Jeff has his own blog now for his own studio, and yesterday he put up a really good and extensive build report on his latest round of studio room conditioning, including a lot of details on building really large and pro-style sound baffles. They look spectacular and if you have any interest in home recording or sound control in a room, you should go look at it. It’s great.

Advance Review Copies of Bone Walker went out last night and we already have an awesome surprise that I can’t talk about yet. But I will, later. so exciting

sometimes you just need the right inspiration

And in this case, the inspiration I need for these vocals is a psychopath who can throw lighting around like confetti. So I made a little shrine to Azula. I got the idea when I spontaneously added the line, “not you, Zuzu” in rehearsal.

“I imported it from the Fire Nation. They make the best red stuff there!”

Also, you might notice I moved the studio closer to the lava core for this track. Fire nation, j0.

Do you have a crazyspiration, or is that just a supervillain thing? You should get one. It’s motivational.

midi is still hilarious

Okay okay okay so I’m playing my way through fast scales over and over, while running the midi device selector up several dozen instruments towards the one I want, which means the instrument being played by the keyboard is changing constantly? And I let go of the “next instrument” button as I quit playing (on the tonic) and it lands on “orchestral strike.”


I could not do that on purpose if you paid me. XD

creative tricks musicians can't use but want to

I’ve just been watching artists and writers online talk about what they listen to or just generally have on in the background while they’re working. A lot of people are saying they are stimulated by that, it makes them more creative.

But I’m a musician, so I can’t do that for most of my creative time. I can’t have music on (because hi, I’m writing or performing music) and I can’t have a television on (because there’s no point, I’m watching the digital audio workstation), and I haven’t had much luck with spoken podcasts – I’m paying too much attention to the sound I’m working on and don’t get much of anything out of it.

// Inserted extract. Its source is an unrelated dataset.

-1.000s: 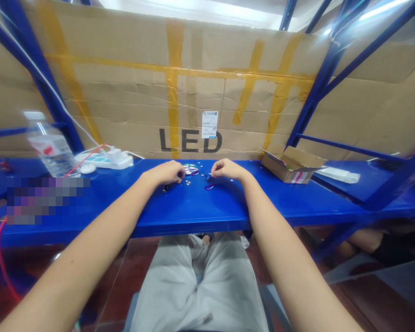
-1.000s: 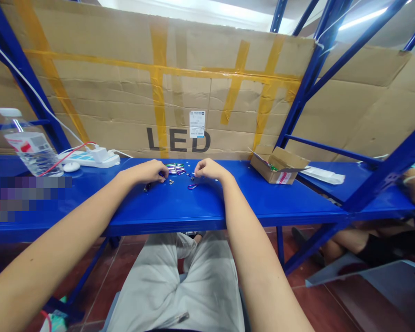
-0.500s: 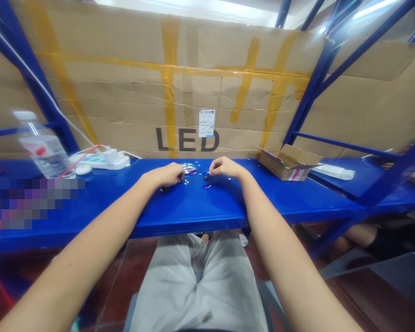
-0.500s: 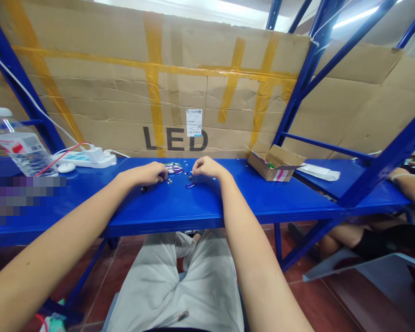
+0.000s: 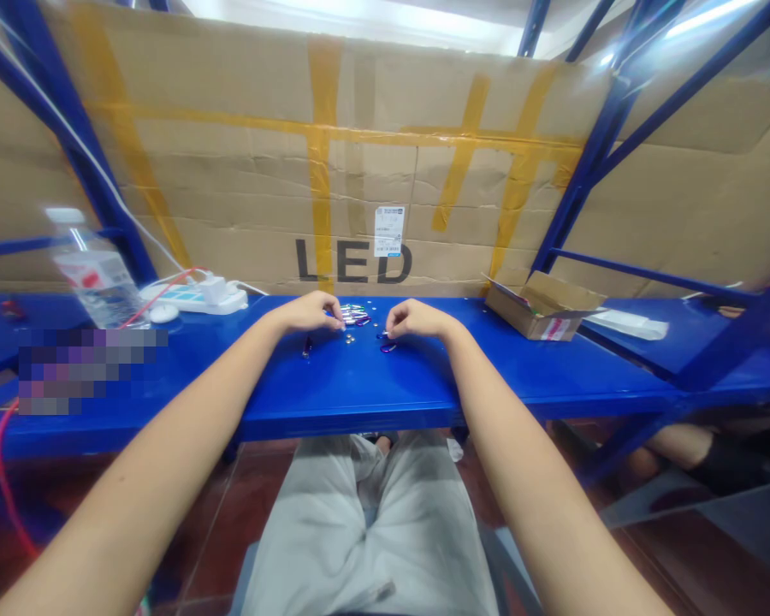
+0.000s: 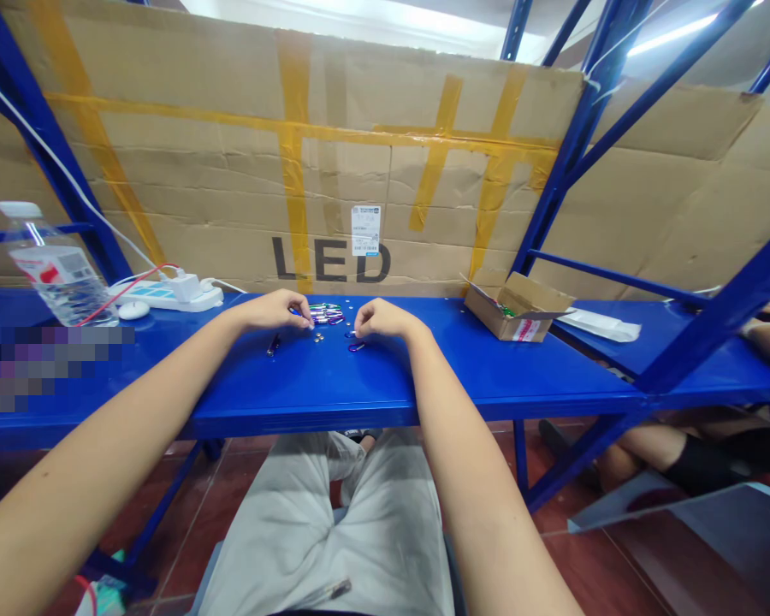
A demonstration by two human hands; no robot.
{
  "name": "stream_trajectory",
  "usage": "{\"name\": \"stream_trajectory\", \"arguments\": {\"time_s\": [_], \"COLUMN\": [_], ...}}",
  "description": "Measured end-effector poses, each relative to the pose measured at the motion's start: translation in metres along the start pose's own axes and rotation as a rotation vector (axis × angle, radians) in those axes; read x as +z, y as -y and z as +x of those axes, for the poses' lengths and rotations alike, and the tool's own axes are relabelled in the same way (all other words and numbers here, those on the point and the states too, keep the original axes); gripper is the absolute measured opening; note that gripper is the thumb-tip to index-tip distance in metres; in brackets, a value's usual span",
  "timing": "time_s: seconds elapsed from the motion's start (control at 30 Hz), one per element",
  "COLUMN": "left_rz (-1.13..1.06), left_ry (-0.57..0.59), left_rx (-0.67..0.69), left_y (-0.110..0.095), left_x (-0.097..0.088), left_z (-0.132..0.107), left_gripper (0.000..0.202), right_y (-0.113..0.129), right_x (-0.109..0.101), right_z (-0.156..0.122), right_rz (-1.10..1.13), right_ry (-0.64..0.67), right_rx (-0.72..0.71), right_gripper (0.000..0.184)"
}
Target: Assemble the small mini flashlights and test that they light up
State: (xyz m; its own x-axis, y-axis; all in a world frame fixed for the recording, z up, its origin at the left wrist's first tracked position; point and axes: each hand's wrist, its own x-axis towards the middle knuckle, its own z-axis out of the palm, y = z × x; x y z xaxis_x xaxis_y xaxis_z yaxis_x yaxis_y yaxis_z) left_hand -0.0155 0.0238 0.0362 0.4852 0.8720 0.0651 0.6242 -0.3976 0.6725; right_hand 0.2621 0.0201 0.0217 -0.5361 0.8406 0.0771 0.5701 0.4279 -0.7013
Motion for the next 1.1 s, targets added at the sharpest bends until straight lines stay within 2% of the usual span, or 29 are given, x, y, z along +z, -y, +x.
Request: {"name": "stream_trajectory", "arguments": {"time_s": [0.13, 0.2, 0.37, 0.53, 0.6, 0.67, 0.77, 0.87, 0.9, 0.97, 1.03, 1.1], "left_rz": [-0.590, -0.790, -1.037, -1.129, -1.061, -0.872, -0.354, 0.153, 0.266, 0.398, 0.431, 0.426], "left_ry": [0.089, 0.138, 0.230, 0.220, 0.167, 0.063, -0.107, -0.216, -0.225, -0.171, -0.069, 0.016], "left_rx": [0.128, 0.157, 0.152, 0.182, 0.179, 0.142, 0.029, -0.111, -0.166, -0.306, -0.447, -0.524], "left_y": [-0.002, -0.001, 0.005, 0.005, 0.005, 0.008, 0.015, 0.025, 0.028, 0.032, 0.033, 0.031], "left_x": [0.000, 0.002, 0.004, 0.002, 0.002, 0.002, -0.003, -0.015, -0.020, -0.028, -0.032, -0.033], "left_z": [-0.005, -0.006, -0.005, -0.008, -0.007, -0.003, 0.002, 0.001, -0.001, -0.005, -0.011, -0.015], "left_gripper": [0.016, 0.017, 0.016, 0.018, 0.019, 0.021, 0.022, 0.022, 0.023, 0.023, 0.021, 0.018], "right_y": [0.002, 0.002, 0.000, 0.001, 0.002, 0.002, 0.002, 0.002, 0.002, 0.004, 0.007, 0.008], "right_x": [0.007, 0.008, 0.009, 0.010, 0.011, 0.012, 0.012, 0.012, 0.012, 0.013, 0.013, 0.014], "right_z": [0.005, 0.006, 0.007, 0.007, 0.007, 0.006, 0.006, 0.006, 0.005, 0.005, 0.004, 0.003], "right_rz": [-0.057, -0.063, -0.067, -0.055, -0.047, -0.046, -0.061, -0.067, -0.065, -0.070, -0.096, -0.124], "right_ry": [0.065, 0.076, 0.077, 0.058, 0.033, 0.011, 0.008, 0.020, 0.026, 0.042, 0.049, 0.045], "right_rx": [0.014, 0.011, 0.009, 0.010, 0.019, 0.025, 0.022, 0.019, 0.022, 0.031, 0.033, 0.025], "right_gripper": [0.008, 0.008, 0.007, 0.007, 0.008, 0.008, 0.008, 0.008, 0.008, 0.008, 0.008, 0.009]}}
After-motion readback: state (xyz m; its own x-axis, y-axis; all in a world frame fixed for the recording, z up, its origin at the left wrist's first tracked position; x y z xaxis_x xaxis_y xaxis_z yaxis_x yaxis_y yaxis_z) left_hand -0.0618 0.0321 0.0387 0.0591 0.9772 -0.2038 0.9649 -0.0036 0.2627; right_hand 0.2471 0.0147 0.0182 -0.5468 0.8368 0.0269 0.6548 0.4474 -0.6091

But back when I was a visual artist, I could totally do that trick. I kind of miss it. Right now, I’m doing paperwork and stuff and have Anpanman on the background, which is about the right level of non-distracting stimulus.

I’d like something akin to that for the studio, mostly for when I’m doing tedious things like timing edits and comping. You know, the boring shit. But I have no idea what that would be. Anybody have any ideas?

an inexplicable amalgamation of sounds

No, that’s not the new album title. The people on the other side of the top of the hill have started doing Something which smells occasionally like asphalt, and occasionally like rubber, and sounds like a combination of drills, compressors, and dumpster juggling. We can’t see them from here, but wow, can we hear them. Any ideas what they’re doing? ‘Cause we don’t know.

Welcome, GAMCON attendees!

If you’re here, you’re probably looking for the Kitting Out Cheap downloadable handout. Well, here you go. Thanks for coming to the panel!

You might also be looking for the Free Music Set, and that’s right here, one song a year from the last five. I’ll probably add a new song later this year, too, so check back.

How was GAMCON for you? I’m queueing this post up in advance, so I can point you to it during the panel. So I have no idea yet. SPEAK TO ME, PEOPLE OF THE FUTURE! Give to me your wisdom! And your death rays. I need them, you see. For reasons. Business reasons.